Es gab im letzten Jahr 145 Festnahmen. Nur wenige Fälle landeten vor Gericht, in den meisten Fällen wurden die Ermittlungen einfach wieder eingestellt.
Warum ist so wenig passiert?
Erstmal müssen wir festhalten, dass viele der Festnahmen gar nicht im Zusammenhang mit den Bildern stehen, über die alle geredet haben. Da waren zum Beispiel auch Beschmierungen am Brandenburger Tor bei, die wegen Geringfügigkeit eingestellt werden. Selbst, wenn du auf Video hast, dass jemand mit einer Rakete auf einen Polizisten geschossen hat, kannst du fast nichts machen, weil derjenige sich dann rausreden kann, wenn er sagt, es war ein Versehen, die Zündschnur hat mir den Finger verbrannt. Da haben wir einfach keine Handhabe.
Nicht nur in Berlin war am 1. Januar 2023 leider viel Zerstörung zu sehen. Bild: Imago Images/Jürgen Held
Wie blickt ihr auf den bevorstehenden Silvesterabend?
Wir hoffen natürlich, dass es besser wird. Aber wir blicken mit Sorge auf die Silvesternacht in diesem Jahr, weil Gewalttäter noch immer Waffen an die Hand bekommen. Es sollen mehr als 2800 Polizisten zusätzlich zu den üblichen Besatzungen der Streifenwagen unterwegs sein. Vielleicht gibt es auch noch ein bisschen Unterstützung von der Bundespolizei. Klar ist aber, Berlin ist groß, hat fast 4 Millionen Einwohner und bei aller Vorarbeit, wir kennen die Brennpunkte aus dem letzten Jahr, aber nicht die, die sich in diesem Jahr ergeben.
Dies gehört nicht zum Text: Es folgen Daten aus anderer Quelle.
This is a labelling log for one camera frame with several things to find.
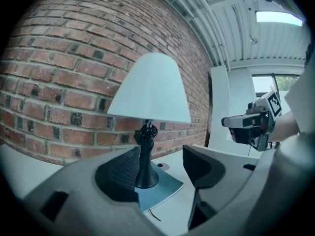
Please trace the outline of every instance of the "white lamp shade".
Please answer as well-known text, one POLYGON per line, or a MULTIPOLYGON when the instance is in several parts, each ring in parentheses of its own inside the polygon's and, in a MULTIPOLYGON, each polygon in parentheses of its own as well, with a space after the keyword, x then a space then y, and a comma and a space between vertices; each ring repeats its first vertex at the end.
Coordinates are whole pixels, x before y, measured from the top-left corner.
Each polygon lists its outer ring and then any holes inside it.
POLYGON ((141 56, 118 89, 107 113, 190 123, 185 89, 175 60, 161 53, 141 56))

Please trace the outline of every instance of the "ceiling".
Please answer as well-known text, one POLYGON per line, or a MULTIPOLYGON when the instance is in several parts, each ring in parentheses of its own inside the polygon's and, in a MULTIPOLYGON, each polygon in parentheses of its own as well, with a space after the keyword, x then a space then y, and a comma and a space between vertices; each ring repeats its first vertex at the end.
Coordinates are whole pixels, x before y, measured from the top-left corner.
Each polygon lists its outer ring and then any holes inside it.
POLYGON ((306 24, 258 23, 256 11, 280 11, 265 0, 166 0, 190 24, 213 66, 304 68, 306 24))

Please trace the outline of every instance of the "black lamp base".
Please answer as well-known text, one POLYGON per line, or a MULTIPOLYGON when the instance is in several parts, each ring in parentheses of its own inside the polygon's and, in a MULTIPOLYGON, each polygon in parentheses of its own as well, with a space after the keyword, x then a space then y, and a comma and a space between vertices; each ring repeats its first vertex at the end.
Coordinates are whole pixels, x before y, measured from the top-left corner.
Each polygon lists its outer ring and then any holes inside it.
POLYGON ((154 146, 153 137, 158 133, 150 120, 146 120, 141 130, 135 132, 135 139, 141 145, 140 151, 140 169, 136 178, 135 187, 141 189, 148 189, 158 183, 158 174, 151 166, 151 151, 154 146))

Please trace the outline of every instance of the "wall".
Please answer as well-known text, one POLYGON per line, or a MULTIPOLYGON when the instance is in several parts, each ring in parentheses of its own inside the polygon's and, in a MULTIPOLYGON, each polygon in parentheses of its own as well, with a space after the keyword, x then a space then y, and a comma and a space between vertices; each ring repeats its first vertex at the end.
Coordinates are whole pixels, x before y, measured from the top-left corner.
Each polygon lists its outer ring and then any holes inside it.
POLYGON ((26 155, 61 165, 133 147, 142 121, 106 111, 134 62, 149 52, 177 62, 192 120, 155 122, 153 157, 203 145, 210 62, 188 24, 162 0, 36 1, 2 57, 0 136, 26 155))

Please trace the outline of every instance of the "table lamp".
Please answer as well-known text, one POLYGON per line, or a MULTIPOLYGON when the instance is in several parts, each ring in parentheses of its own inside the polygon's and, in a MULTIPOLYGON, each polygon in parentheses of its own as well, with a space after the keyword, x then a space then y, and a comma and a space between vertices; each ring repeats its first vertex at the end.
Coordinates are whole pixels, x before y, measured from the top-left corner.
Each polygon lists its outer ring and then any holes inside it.
POLYGON ((108 114, 145 120, 134 135, 141 146, 135 186, 152 188, 159 181, 151 164, 153 138, 158 133, 152 121, 190 123, 185 89, 175 60, 162 53, 141 56, 119 87, 108 114))

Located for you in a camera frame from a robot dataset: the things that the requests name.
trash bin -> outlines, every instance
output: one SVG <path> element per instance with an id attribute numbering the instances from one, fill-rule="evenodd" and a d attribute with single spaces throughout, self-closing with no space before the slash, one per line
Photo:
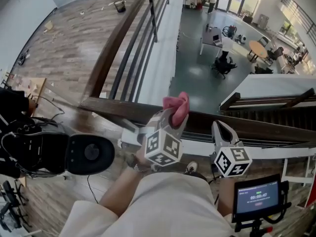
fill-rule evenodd
<path id="1" fill-rule="evenodd" d="M 124 0 L 119 0 L 119 1 L 114 2 L 114 6 L 117 9 L 118 13 L 126 11 Z"/>

computer monitor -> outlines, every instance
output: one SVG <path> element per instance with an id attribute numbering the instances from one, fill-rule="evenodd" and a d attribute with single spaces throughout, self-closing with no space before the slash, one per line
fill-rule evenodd
<path id="1" fill-rule="evenodd" d="M 260 219 L 280 212 L 280 175 L 235 183 L 232 222 Z"/>
<path id="2" fill-rule="evenodd" d="M 213 36 L 213 41 L 217 41 L 217 40 L 219 40 L 219 35 L 218 34 Z"/>

round table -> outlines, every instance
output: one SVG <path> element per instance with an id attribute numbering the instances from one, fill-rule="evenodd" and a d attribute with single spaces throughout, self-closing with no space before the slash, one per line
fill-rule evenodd
<path id="1" fill-rule="evenodd" d="M 250 60 L 251 62 L 253 60 L 256 60 L 258 57 L 266 58 L 268 56 L 266 49 L 259 42 L 255 41 L 255 40 L 251 40 L 251 41 L 249 41 L 249 46 L 251 49 L 251 51 L 249 52 L 249 55 L 251 52 L 254 53 L 253 57 Z"/>

white sneaker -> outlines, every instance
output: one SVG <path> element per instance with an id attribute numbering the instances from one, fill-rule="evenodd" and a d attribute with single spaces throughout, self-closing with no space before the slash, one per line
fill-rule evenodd
<path id="1" fill-rule="evenodd" d="M 184 173 L 185 174 L 192 173 L 192 172 L 196 172 L 197 170 L 198 170 L 198 163 L 193 160 L 188 164 L 186 171 Z"/>

pink cloth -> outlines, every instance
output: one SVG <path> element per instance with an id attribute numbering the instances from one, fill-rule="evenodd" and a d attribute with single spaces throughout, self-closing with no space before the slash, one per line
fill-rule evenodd
<path id="1" fill-rule="evenodd" d="M 182 123 L 190 110 L 189 96 L 181 92 L 179 97 L 164 97 L 162 100 L 163 109 L 174 108 L 175 114 L 172 116 L 172 125 L 178 126 Z"/>

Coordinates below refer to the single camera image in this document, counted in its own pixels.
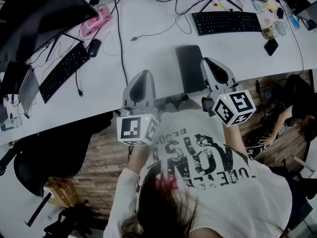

Wird die Situation noch schlimmer durch den Israelkrieg?
Es bedarf jetzt keines Krieges in Nahost, damit Menschen an Silvester durchdrehen: Die wollen es den Polizisten und auch Feuerwehrleuten dann so richtig zeigen. Was wir am 7. Oktober nach den Hamas-Angriffen auf Israel auf der Sonnenallee und an anderen Orten gesehen haben, war ein kleiner Vorgeschmack auf das, was uns am Silvesterabend erwartet.
Und zwar?
Da haben wir gesehen, was auf den Straßen an Pyrotechnik alles unterwegs ist. Mit einer verschärften globalen Lage kann es natürlich den ein oder anderen mehr auf die Straße bringen und es kann dafür sorgen, dass es in der sowieso schon angeheizten Stimmung wenig braucht, bis man dann gerade aus der Masse heraus auch Polizist und Rettungskräfte attackiert. Wenn jemand selbst Palästinenser ist oder irgendeine Verbindung hat, dadurch emotionalisiert ist, dann ist er in der aktuellen Situation vielleicht eher dazu bereit. Aber wir wünschen allen Einsatzkräften, dass sie gesund ins neue Jahr starten.